• WHAT IS EXPECTED:
Using the listing below, set down exactly the lines starting at the line that contains "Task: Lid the" and ending at the line that contains "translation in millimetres", both included, and no others.

• DATA:
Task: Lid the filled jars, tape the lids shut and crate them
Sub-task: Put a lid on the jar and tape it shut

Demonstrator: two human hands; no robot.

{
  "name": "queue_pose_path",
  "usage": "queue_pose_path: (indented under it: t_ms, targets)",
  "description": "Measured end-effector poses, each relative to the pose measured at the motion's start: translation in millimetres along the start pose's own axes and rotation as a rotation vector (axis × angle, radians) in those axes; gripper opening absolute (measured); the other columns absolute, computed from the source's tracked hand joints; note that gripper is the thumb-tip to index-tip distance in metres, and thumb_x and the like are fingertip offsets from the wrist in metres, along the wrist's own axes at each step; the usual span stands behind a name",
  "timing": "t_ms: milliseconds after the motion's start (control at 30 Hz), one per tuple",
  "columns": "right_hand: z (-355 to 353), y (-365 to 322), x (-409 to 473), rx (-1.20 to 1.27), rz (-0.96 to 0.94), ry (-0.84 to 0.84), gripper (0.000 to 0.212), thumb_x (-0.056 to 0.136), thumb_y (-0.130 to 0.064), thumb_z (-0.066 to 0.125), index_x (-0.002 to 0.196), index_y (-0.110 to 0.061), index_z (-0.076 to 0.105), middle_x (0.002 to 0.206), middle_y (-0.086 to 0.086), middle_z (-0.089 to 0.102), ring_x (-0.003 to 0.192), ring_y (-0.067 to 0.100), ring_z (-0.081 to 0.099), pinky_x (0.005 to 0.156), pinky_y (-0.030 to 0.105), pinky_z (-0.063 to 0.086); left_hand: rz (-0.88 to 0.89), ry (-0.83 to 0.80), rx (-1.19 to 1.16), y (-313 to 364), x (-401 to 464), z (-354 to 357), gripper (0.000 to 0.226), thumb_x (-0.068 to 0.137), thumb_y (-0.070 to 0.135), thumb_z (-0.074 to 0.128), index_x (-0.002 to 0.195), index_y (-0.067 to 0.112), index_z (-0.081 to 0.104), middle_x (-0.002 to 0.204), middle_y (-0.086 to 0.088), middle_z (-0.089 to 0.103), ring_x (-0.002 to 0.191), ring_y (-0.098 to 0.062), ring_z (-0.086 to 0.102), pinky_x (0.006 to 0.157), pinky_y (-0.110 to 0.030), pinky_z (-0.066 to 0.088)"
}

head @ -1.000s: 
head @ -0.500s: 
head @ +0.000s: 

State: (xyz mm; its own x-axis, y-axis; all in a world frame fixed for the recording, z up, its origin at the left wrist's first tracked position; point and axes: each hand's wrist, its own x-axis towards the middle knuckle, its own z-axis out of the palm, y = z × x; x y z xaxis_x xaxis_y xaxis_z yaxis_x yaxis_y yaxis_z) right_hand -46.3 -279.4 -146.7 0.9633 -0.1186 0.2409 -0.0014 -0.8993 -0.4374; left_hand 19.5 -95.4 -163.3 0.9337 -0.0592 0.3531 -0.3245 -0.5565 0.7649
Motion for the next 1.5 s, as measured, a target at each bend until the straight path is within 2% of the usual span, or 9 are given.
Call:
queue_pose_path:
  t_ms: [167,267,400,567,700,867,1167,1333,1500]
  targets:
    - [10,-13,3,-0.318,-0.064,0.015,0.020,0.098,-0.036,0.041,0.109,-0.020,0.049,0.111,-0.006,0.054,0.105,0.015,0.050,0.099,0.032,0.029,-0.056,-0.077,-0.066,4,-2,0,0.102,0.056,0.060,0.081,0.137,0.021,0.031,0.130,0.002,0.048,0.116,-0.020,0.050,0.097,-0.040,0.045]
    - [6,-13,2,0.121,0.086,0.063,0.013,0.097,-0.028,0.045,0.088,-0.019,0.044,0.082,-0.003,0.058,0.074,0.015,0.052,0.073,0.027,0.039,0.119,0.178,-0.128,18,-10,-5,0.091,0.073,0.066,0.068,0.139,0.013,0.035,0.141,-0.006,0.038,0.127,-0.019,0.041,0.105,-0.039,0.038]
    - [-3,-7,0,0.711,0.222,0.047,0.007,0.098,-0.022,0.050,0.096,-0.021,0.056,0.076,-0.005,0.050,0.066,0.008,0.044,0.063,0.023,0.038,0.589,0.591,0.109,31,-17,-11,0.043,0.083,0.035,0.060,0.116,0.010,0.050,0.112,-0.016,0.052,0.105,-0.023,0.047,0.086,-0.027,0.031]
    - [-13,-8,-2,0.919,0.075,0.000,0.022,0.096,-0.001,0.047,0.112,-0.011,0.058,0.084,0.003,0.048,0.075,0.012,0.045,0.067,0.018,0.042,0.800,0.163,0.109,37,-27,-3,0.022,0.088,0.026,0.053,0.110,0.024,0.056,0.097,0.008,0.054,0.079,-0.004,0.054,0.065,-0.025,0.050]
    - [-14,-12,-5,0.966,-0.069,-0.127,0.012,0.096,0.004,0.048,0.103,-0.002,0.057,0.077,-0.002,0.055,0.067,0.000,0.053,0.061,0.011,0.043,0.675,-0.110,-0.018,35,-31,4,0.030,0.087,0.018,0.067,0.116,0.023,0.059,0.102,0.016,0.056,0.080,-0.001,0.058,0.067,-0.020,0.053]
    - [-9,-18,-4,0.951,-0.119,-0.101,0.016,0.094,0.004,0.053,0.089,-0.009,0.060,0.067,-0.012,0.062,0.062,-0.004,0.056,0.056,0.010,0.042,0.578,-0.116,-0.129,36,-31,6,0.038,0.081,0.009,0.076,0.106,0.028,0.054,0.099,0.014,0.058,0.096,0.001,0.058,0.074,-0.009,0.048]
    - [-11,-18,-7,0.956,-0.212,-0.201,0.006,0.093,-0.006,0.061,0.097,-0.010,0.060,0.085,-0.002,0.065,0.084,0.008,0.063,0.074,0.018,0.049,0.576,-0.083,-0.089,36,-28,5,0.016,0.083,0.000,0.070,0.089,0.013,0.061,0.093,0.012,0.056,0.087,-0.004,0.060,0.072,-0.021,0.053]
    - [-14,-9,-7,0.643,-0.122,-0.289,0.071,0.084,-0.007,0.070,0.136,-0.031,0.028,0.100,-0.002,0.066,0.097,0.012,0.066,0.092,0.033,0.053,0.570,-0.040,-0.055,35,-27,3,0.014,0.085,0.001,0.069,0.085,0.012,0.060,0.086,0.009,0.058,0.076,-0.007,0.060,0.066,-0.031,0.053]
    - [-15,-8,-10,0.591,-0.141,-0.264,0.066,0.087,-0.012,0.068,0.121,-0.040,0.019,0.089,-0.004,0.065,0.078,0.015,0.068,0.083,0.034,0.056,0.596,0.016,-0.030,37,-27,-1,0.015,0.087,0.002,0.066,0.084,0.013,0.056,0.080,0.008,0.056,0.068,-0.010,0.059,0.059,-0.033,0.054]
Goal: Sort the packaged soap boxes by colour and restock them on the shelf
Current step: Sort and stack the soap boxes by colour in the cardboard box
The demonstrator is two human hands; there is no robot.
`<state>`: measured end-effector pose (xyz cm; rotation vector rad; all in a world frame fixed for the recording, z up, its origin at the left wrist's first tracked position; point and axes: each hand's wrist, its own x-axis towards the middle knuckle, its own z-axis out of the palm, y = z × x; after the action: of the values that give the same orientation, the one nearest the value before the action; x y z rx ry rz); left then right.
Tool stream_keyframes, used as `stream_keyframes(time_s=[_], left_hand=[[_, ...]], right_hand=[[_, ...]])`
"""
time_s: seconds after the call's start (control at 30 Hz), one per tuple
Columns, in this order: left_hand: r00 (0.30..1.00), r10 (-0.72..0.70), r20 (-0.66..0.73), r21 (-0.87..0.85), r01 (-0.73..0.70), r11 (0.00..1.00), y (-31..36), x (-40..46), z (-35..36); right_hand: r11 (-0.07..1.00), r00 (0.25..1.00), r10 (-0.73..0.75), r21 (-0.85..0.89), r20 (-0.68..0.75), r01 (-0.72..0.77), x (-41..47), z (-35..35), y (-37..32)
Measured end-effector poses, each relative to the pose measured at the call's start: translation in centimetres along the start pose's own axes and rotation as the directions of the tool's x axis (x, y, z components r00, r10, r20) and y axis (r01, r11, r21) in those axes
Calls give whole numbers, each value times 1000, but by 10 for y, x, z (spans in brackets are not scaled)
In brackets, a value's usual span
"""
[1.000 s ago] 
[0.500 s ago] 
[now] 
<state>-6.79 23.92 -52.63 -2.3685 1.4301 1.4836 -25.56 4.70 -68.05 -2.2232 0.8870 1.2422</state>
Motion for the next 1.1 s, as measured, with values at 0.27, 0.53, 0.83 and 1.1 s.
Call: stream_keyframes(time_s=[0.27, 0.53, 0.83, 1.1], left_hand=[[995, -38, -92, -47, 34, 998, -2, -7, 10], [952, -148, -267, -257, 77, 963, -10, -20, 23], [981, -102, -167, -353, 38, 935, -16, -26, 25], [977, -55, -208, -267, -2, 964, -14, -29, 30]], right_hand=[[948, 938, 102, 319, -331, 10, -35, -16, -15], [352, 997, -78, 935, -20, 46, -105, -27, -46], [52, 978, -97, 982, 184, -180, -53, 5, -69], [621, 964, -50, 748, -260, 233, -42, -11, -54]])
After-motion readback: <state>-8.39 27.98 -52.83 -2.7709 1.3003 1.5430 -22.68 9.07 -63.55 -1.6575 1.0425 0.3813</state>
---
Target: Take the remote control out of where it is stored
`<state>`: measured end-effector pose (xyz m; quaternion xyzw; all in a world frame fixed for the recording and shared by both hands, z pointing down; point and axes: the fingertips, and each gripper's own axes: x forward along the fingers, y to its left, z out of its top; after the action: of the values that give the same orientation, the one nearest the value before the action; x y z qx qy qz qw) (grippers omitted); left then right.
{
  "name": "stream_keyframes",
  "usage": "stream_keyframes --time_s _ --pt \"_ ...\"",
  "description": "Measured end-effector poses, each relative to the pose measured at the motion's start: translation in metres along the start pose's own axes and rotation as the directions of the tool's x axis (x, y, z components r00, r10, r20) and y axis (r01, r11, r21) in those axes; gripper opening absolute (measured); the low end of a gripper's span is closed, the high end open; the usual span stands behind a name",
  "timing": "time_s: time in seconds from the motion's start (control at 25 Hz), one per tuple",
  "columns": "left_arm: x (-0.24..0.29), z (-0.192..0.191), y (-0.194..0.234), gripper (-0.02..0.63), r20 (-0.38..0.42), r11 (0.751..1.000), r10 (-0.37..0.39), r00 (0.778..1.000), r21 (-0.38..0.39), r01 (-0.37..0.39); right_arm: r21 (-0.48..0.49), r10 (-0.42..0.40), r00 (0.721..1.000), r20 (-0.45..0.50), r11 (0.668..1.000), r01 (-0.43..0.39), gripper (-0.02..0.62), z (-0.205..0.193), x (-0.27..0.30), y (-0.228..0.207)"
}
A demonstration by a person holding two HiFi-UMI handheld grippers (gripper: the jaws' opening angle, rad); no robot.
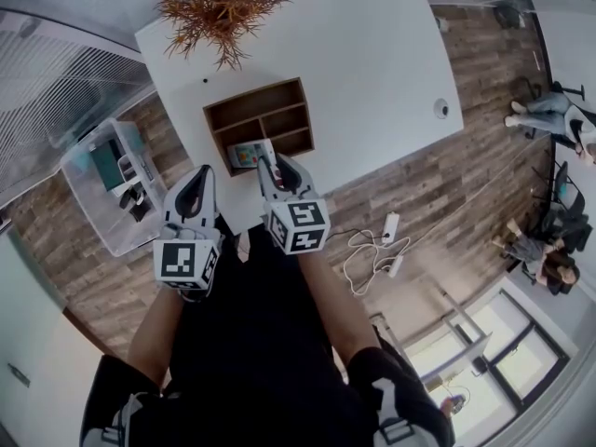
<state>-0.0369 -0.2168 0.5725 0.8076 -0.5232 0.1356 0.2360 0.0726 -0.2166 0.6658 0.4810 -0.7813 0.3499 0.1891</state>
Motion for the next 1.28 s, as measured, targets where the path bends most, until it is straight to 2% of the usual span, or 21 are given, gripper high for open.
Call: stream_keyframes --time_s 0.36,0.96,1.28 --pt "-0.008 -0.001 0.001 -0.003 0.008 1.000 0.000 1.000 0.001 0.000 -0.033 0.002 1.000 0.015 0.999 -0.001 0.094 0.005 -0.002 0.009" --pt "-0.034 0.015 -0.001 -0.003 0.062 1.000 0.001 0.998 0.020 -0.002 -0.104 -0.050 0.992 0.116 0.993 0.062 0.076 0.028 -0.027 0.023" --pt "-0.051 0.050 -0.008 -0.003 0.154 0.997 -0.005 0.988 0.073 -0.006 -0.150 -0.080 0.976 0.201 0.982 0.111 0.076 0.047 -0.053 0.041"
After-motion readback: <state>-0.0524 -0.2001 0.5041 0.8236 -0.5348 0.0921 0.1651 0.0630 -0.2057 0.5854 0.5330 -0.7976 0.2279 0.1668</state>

• OUTPUT BELOW:
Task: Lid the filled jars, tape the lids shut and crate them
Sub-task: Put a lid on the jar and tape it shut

Demonstrator: two human hands; no robot.

{
  "name": "queue_pose_path",
  "usage": "queue_pose_path: (indented under it: t_ms, targets)",
  "description": "Measured end-effector poses, each relative to the pose measured at the motion's start: translation in millimetres along the start pose's own axes and rotation as a rotation vector (axis × angle, radians) in those axes; gripper opening absolute (measured); the other columns absolute, computed from the source's tracked hand joints; note that gripper is the thumb-tip to index-tip distance in metres, and thumb_x and the like are fingertip offsets from the wrist in metres, along the wrist's own axes at each step; the usual span stands behind a name",

This output requires no further additions.